LongCat Avatar
Long duration video generation with identity consistent AI
About LongCat Avatar
Introduction to LongCat Avatar
LongCat Avatar is an audio-driven avatar model for long-duration video generation. It focuses on identity consistency, precise lip synchronization, and natural human dynamics, including gestures and idle movements during silent segments. The system is designed to maintain visual quality across extended or theoretically infinite-length sequences.
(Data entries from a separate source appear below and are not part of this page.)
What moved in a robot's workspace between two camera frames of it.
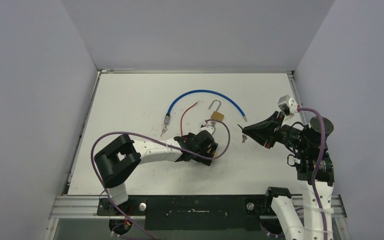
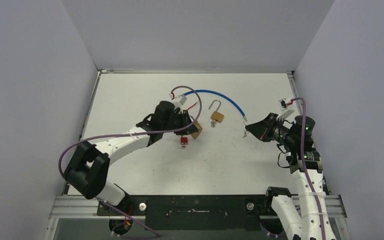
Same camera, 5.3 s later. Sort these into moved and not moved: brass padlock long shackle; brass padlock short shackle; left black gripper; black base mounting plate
Moved: brass padlock short shackle; left black gripper
Not moved: brass padlock long shackle; black base mounting plate
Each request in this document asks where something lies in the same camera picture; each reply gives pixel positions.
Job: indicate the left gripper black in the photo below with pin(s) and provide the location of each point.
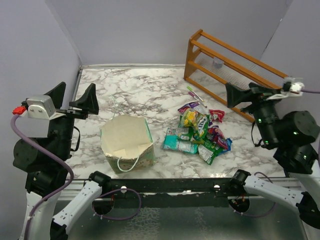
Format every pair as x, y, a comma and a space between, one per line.
88, 102

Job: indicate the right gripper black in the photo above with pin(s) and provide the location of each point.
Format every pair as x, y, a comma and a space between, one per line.
234, 95

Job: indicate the red snack packet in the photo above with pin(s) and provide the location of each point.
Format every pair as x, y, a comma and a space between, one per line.
216, 115

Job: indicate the berries purple snack packet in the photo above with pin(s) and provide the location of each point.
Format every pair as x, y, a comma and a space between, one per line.
215, 135

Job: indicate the green snack packet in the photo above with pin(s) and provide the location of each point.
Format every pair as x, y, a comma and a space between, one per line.
199, 123
209, 151

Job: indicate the green printed paper bag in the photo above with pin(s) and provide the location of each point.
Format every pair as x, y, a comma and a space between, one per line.
126, 142

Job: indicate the teal snack packet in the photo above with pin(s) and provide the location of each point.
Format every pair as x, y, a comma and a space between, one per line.
179, 140

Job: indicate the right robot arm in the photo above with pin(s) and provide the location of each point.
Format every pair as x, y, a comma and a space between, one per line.
291, 137

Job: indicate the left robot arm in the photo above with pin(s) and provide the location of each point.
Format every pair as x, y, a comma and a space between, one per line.
43, 159

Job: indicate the small item on shelf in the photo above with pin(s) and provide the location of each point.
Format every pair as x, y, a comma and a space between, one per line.
217, 63

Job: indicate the orange wooden shelf rack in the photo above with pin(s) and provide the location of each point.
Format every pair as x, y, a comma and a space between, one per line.
239, 68

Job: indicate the blue snack packet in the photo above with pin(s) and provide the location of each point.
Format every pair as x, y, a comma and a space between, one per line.
229, 144

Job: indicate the magenta cap marker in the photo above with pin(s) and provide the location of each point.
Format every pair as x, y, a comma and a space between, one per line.
197, 99

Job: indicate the green cap marker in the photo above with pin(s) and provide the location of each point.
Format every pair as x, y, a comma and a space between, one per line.
192, 91

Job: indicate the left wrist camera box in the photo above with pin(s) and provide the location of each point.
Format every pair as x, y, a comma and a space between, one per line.
42, 107

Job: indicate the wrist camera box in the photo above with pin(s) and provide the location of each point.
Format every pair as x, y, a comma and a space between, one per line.
42, 107
292, 86

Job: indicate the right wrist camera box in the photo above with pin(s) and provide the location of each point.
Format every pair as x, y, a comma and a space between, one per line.
292, 86

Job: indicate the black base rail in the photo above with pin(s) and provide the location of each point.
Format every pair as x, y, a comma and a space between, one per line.
167, 193

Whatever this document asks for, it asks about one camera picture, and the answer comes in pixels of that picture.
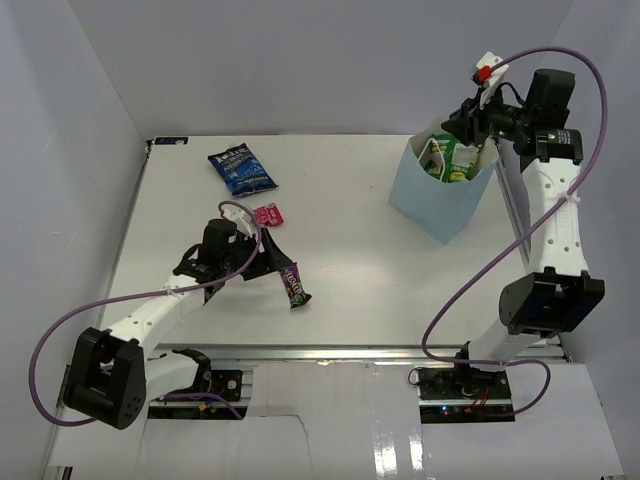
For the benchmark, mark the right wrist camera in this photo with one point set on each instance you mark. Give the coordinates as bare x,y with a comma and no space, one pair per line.
487,76

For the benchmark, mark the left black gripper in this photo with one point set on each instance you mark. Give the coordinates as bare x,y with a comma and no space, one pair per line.
272,260

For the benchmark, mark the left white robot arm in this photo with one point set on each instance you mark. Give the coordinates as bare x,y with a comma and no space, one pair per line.
113,374

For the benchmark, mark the purple M&M's packet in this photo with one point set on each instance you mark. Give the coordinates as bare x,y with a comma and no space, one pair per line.
291,279

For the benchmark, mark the light blue paper bag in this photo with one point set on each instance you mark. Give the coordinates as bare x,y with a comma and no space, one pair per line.
441,209

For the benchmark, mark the green Fox's candy packet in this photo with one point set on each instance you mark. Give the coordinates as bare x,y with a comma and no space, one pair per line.
446,159

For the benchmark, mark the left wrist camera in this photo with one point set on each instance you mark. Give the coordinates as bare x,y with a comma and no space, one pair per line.
244,222

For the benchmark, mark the white front cover board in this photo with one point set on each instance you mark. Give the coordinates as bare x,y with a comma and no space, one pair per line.
356,421

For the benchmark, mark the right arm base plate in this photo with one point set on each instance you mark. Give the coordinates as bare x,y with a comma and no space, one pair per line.
435,385

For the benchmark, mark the pink candy packet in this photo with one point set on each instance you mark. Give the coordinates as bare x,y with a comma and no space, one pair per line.
269,215

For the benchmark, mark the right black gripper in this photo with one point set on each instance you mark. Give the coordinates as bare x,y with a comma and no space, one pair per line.
468,122

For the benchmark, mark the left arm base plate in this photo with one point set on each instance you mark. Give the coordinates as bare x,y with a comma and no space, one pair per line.
225,383

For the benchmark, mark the blue chips bag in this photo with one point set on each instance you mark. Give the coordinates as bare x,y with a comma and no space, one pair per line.
242,172

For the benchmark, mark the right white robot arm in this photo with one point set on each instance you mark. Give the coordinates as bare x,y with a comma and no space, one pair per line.
557,291

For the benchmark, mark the aluminium table frame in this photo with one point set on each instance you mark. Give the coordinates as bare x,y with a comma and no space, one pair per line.
376,277

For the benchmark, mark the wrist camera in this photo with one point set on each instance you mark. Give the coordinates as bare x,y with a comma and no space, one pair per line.
244,222
487,76

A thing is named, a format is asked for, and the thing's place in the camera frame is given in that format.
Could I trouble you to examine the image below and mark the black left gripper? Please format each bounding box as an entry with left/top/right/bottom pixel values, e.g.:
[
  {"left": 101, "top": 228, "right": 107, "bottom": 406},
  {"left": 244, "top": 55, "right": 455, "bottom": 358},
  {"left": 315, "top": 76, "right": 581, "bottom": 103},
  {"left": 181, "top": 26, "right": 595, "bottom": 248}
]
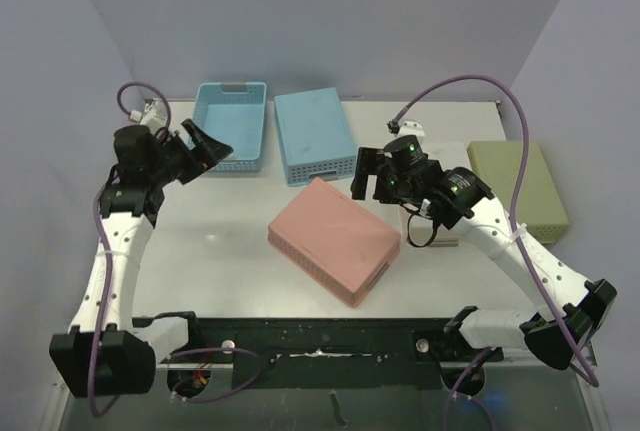
[{"left": 149, "top": 120, "right": 231, "bottom": 187}]

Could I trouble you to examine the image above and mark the blue bottom plastic basket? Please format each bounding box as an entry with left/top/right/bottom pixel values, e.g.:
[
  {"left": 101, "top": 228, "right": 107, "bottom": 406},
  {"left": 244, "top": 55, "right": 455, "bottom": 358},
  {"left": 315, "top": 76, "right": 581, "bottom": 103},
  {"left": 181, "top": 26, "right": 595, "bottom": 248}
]
[{"left": 192, "top": 82, "right": 267, "bottom": 173}]

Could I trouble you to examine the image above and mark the blue plastic basket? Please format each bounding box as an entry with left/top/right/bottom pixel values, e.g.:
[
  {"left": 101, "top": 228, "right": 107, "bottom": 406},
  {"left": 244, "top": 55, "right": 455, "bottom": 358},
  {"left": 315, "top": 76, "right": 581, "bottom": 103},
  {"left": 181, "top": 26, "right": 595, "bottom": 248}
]
[
  {"left": 192, "top": 82, "right": 267, "bottom": 173},
  {"left": 274, "top": 88, "right": 357, "bottom": 187}
]

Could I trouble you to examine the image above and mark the pink plastic basket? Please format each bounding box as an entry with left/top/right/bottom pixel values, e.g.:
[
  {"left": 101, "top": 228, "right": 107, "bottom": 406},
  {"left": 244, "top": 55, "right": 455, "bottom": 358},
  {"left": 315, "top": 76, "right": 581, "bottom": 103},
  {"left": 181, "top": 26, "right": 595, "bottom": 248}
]
[{"left": 267, "top": 178, "right": 401, "bottom": 308}]

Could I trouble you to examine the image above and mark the white perforated plastic basket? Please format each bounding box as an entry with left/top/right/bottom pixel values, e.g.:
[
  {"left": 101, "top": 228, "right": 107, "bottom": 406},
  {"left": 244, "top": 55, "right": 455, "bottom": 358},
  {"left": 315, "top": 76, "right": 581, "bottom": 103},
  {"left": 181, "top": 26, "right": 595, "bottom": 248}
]
[{"left": 398, "top": 141, "right": 470, "bottom": 247}]

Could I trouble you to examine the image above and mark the green perforated plastic basket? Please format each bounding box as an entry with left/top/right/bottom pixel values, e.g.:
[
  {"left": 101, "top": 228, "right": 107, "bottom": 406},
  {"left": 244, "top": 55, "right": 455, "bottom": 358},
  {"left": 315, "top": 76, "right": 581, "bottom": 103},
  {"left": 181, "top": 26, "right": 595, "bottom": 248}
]
[{"left": 467, "top": 141, "right": 569, "bottom": 246}]

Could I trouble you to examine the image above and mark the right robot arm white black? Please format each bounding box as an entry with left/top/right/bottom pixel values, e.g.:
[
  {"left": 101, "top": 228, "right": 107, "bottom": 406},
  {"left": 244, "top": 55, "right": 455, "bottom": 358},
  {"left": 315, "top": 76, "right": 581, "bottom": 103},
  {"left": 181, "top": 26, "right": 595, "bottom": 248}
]
[{"left": 351, "top": 135, "right": 617, "bottom": 370}]

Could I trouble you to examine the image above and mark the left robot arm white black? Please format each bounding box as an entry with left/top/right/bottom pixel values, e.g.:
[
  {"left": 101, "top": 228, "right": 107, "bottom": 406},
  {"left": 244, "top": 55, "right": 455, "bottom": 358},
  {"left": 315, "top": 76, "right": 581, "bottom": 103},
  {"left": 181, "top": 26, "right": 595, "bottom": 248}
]
[{"left": 49, "top": 119, "right": 233, "bottom": 398}]

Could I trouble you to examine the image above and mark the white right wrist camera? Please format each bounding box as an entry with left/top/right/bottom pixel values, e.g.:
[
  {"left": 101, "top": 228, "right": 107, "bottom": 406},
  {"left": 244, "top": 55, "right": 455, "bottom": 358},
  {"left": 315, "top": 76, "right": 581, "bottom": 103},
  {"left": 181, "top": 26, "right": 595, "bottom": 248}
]
[{"left": 387, "top": 120, "right": 425, "bottom": 144}]

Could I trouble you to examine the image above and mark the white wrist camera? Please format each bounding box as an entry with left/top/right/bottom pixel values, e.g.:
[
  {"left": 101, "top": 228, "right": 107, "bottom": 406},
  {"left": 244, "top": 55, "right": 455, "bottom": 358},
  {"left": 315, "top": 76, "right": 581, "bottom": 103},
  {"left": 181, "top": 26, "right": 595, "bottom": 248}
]
[
  {"left": 128, "top": 100, "right": 168, "bottom": 128},
  {"left": 387, "top": 120, "right": 425, "bottom": 144}
]

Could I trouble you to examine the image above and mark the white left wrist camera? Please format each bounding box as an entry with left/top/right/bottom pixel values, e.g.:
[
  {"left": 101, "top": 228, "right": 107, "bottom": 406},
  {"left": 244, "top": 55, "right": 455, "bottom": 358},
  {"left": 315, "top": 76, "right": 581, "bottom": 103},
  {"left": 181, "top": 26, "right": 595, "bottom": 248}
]
[{"left": 128, "top": 100, "right": 168, "bottom": 128}]

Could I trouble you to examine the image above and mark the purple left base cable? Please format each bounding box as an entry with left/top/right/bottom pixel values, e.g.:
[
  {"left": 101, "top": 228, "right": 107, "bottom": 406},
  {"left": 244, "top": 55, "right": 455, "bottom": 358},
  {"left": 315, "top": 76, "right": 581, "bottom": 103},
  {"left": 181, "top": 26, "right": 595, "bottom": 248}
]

Built on the LongCat-Video architecture, the model supports multiple generation modes and efficient inference suitable for production workflows. It is relevant for creators, studios, education teams, research groups, and SaaS providers that require consistent, realistic avatar videos at scale.
Key Takeaways
- Supports audio-text-to-video (AT2V), audio-text-image-to-video (ATI2V), and audio-conditioned video continuation in a unified framework
- Cross-Chunk Latent Stitching minimizes quality degradation across long sequences
- Disentangled motion modeling produces natural gestures and idle behavior, even without speech
- Reference Skip Attention preserves identity without copy-paste artifacts
- Multi-person and theoretically infinite-length sequence support
- Efficient inference via coarse-to-fine generation and Block Sparse Attention; optimized for fast 720p/30fps
- Output resolutions up to 1080p; designed for stable long-form content
- Open-source (MIT License) with local deployment support; model size noted at 13.6B parameters
How LongCat Avatar Works
The workflow begins with an audio input (speech, music, or podcast) and optional references (image or text). Users select a generation mode—AT2V, ATI2V, or audio-conditioned video continuation—then configure length, resolution, and whether multi-person generation is needed. The system is optimized for long-form stability and identity consistency across extended sequences.
Technically, LongCat Avatar separates the roles of audio and motion using a disentangled guidance mechanism. Cross-Chunk Latent Stitching reduces visual drift by avoiding redundant decode-encode cycles over long timelines. Reference Skip Attention preserves character identity without rigid cloning. A coarse-to-fine strategy combined with Block Sparse Attention enables practical, production-ready inference at 720p/30fps, with support for higher output resolutions up to 1080p.
Core Benefits and Applications
- Long-form presenters and lectures: Maintain consistent identity and natural delivery across extended recordings.
- Podcasts and interviews: Generate hour-scale speaking videos with stable appearance and lip-sync.
- Entertainment and performance: Produce expressive acting or singing with rhythm-aware movement.
- Sales, marketing, and corporate communications: Create presenters that handle pauses and silent moments naturally.
- Multi-person conversations: Support multi-speaker interactions with individual identity preservation and turn-taking.
Pricing Overview (one-time credit packs)
| Plan | Price | Credits | Approx. Videos | Resolution | Audio Duration (per gen) | Multi-Person | Priority | Notes |
|---|---|---|---|---|---|---|---|---|
| Base | $9.9 | 90 | Up to 18 | 480p/720p/1080p | Up to 60s | Not listed | Standard | Audio-driven avatar generation |
| Pro | $29.9 | 400 | Up to 80 | 480p/720p/1080p | Up to 60s | Yes | Priority | Designed for multi-person support |
| Ultimate | $49.9 | 800 | Up to 160 | 480p/720p/1080p | Up to 60s | Yes (interactions) | Priority | Listed as supporting long-form video generation |
| Creator | $99.9 | 1800 | Up to 360 | 480p/720p/1080p | Up to 60s | Yes | Highest | Listed as “multi-person & infinite-length support,” production-ready architecture, commercial license |
Notes: The model is optimized for long-duration content and theoretically supports infinite-length sequences. Pricing tiers list a 60-second audio duration per generation for credit-based usage, which may reflect service-level constraints rather than model capability.